- Theatrical poster
- Directed by: Tim Rebman
- Written by: Kevin Willmott
- Produced by: Kevin Willmott
- Starring: Don Washington Kevin Willmott
- Cinematography: Troy Paddock
- Edited by: Mike Brandt
- Music by: Kriss Avery
- Distributed by: Ideal Enterprises
- Release date: 1999;
- Running time: 95 minutes
- Country: United States
- Language: English

= Ninth Street (film) =

1999 film directed by Kevin Willmott

Ninth Street is a 1999 American drama film shot in black-and-white. It was directed by Tim Rebman and written by Kevin Willmott.

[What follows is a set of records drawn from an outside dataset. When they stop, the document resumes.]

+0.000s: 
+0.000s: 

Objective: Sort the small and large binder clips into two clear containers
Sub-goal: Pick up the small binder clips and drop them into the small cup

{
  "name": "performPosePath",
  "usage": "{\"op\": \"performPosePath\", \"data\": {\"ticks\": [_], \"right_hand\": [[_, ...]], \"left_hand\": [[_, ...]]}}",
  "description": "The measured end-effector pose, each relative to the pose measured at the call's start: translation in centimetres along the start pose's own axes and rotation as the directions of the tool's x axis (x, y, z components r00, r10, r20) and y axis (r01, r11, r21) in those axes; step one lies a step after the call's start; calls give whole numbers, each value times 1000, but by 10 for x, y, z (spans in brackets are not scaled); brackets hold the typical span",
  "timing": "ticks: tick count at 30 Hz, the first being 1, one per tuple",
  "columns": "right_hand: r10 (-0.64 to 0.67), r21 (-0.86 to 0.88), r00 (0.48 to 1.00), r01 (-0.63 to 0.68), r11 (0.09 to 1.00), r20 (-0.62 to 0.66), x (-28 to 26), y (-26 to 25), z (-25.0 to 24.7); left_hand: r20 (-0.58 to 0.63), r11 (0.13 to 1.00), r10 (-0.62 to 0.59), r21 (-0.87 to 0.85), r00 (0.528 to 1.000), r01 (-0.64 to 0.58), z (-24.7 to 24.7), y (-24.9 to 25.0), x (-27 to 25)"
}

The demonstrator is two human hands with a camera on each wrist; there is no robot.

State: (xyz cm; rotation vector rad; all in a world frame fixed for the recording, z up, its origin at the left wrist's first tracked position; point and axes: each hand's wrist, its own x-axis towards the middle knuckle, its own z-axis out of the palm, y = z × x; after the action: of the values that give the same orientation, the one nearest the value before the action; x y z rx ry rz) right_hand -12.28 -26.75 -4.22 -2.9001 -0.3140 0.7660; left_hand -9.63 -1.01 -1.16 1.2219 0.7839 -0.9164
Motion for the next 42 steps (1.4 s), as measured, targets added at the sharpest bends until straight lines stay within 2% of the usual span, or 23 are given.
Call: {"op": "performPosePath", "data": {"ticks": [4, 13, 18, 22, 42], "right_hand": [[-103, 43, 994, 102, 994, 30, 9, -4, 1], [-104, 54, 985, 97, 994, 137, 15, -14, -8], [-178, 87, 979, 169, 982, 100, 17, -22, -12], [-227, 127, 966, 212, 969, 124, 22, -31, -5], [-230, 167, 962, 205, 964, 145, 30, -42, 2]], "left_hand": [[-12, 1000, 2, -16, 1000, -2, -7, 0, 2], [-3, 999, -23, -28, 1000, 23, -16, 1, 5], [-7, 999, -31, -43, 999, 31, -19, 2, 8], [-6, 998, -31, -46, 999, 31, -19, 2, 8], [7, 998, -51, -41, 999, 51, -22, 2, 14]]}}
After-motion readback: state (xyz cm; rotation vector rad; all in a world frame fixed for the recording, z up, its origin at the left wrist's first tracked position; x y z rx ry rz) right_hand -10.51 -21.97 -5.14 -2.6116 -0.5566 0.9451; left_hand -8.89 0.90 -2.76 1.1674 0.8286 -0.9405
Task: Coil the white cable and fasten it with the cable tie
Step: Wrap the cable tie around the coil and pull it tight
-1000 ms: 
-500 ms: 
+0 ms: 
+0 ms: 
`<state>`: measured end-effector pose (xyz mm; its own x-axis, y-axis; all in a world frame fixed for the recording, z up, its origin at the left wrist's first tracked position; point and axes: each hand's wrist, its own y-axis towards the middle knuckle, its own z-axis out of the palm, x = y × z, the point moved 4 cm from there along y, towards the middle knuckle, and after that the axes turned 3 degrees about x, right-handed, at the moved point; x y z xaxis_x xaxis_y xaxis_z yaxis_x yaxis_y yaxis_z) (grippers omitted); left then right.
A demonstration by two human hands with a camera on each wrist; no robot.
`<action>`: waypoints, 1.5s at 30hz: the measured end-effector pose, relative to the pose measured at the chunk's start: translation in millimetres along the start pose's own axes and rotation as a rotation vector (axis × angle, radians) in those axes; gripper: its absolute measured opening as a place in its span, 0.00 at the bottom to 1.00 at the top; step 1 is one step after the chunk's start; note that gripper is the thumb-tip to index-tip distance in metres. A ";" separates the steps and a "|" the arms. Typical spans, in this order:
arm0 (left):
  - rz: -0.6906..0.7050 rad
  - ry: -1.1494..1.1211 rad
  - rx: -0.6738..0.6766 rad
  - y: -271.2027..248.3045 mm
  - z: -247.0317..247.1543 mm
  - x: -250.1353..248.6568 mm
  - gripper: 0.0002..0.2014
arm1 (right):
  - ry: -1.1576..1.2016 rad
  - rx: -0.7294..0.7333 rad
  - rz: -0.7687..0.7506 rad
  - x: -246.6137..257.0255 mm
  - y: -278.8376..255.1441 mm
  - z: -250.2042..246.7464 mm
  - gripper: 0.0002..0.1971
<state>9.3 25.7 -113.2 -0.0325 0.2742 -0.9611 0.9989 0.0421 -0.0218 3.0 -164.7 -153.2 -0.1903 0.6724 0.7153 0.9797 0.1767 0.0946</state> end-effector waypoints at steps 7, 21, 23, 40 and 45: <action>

Filmed in the United States, the movie was primarily released in English.

==Plot==
Set in 1968 Junction City, Kansas (sometimes called "Junk Town"), the film reflects on the history of "East Ninth Street" during the 1940s when famous jazz musicians played the nightclubs. In 1968, the area has deteriorated into strip clubs and cheap bars where Vietnam War draftees from nearby Fort Riley stop and drink. People in the group include a drunk (Don Washington) who lost a leg in World War II, a taxi dispatcher (Isaac Hayes), a saloon owner (Queen Bey), and a crazy bag lady (Kaycee Moore). Carrie Mae (Nadine Griffith) is trying to get out of the business, but is forced to work by a malicious boyfriend (Byron Myrick) and has to provide for her baby. Martin Sheen also stars as a white preacher who likes the people in the area better than his own congregation.

==Cast==
- Don Washington as Bebo
- Kevin Willmott as Huddie
- Nadine Griffith as Carrie Mae
- Queen Bey as Mama Butler
- Byron Myrick as Love
- Isaac Hayes as Tippytoe
- Martin Sheen as Father Frank
- Debra Washington as Biscuit
- Kaycee Moore as Pop-Bottle Ruby
- Arthur Blythe as Charlie Parker

== Production ==
Production on Ninth Street took five to ten years to complete. Wilmott began writing the script as a class assignment for film school; he drew upon stories his parents and their friends told him about Ninth Street in Junction City, Kansas and wrote the script as a stage play. Wilmott had initially approached several venues in Hollywood to make the film but was turned away. He ended up making the film in Kansas City, Missouri, after returning to the city and achieving some success there. Isaac Hayes and Martin Sheen were confirmed as performing in the film; Ninth Street also marked the last film role of Kaycee Moore.

== Release ==
Ninth Street premiered on June 5, 1998 at the Gem Theater in Kansas City, Missouri. The film was given a screening at the Beach Museum of Art in 2005 as part of Kansas State University's Fusion Week: A Prairie View.

== Reception ==
Variety reviewed the film, calling it "an earnest effort that's compromised by inexperienced direction and nonexistent production values." Thomas Fox Averill covered Ninth Street for the Center of Kansas Studies at Washburn University, noting that it "resonates with the transitions faced by many Kansas communities. " In an interview with Wilmott, Jeff Loeb stated that "Through the film Willmott advocates a return to a sense of selfhelp and mutual dependency necessary to the salvation of the black community, a somewhat more conservative message than is normally seen in contemporary African American films. "

The reviewer for Video Business rated the movie favorably, citing it as a "richly textured recreation of Junction City in the late '60s".